*** Source data Section Begins ***

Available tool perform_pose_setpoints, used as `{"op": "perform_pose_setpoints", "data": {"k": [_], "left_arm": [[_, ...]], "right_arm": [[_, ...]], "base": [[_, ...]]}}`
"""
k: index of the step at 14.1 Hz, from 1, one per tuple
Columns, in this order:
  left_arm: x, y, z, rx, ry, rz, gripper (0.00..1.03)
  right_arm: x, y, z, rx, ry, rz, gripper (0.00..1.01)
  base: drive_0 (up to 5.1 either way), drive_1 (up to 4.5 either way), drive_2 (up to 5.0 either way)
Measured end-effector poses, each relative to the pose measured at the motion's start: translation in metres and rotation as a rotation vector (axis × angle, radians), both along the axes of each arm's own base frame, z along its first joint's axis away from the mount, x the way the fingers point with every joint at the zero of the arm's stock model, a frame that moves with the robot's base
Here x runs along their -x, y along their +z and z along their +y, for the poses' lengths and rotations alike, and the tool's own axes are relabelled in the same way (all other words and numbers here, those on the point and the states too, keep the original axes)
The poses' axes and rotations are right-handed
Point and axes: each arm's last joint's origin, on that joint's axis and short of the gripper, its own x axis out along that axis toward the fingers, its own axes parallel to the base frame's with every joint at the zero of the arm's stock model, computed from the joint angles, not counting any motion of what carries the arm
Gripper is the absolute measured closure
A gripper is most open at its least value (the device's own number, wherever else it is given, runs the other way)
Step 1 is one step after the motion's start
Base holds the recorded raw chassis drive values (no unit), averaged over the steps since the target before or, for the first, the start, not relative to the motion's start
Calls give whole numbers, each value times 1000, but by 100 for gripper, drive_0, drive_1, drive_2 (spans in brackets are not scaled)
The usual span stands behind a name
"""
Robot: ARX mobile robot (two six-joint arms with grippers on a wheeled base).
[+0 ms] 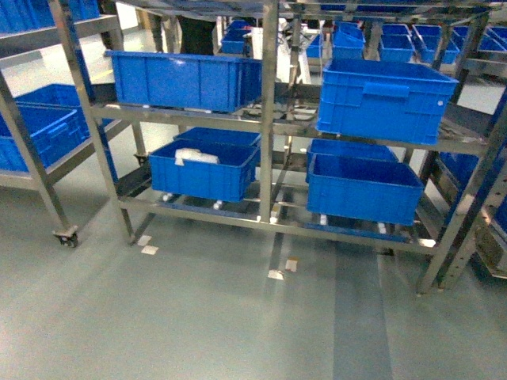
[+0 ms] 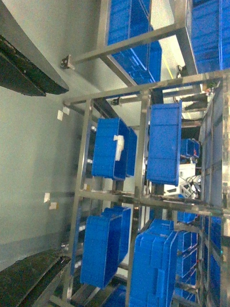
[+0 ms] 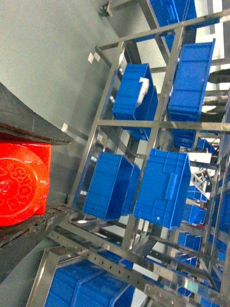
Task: Pick red block from blue box to shelf
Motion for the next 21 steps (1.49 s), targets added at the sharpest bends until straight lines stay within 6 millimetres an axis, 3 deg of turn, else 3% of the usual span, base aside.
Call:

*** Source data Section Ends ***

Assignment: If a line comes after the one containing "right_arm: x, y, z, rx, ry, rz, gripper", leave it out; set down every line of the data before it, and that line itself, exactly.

Answer section:
Available tool perform_pose_setpoints, used as `{"op": "perform_pose_setpoints", "data": {"k": [_], "left_arm": [[_, ...]], "right_arm": [[_, ...]], "base": [[_, ...]]}}`
"""
k: index of the step at 14.1 Hz, from 1, one per tuple
Columns, in this order:
  left_arm: x, y, z, rx, ry, rz, gripper (0.00..1.03)
  right_arm: x, y, z, rx, ry, rz, gripper (0.00..1.01)

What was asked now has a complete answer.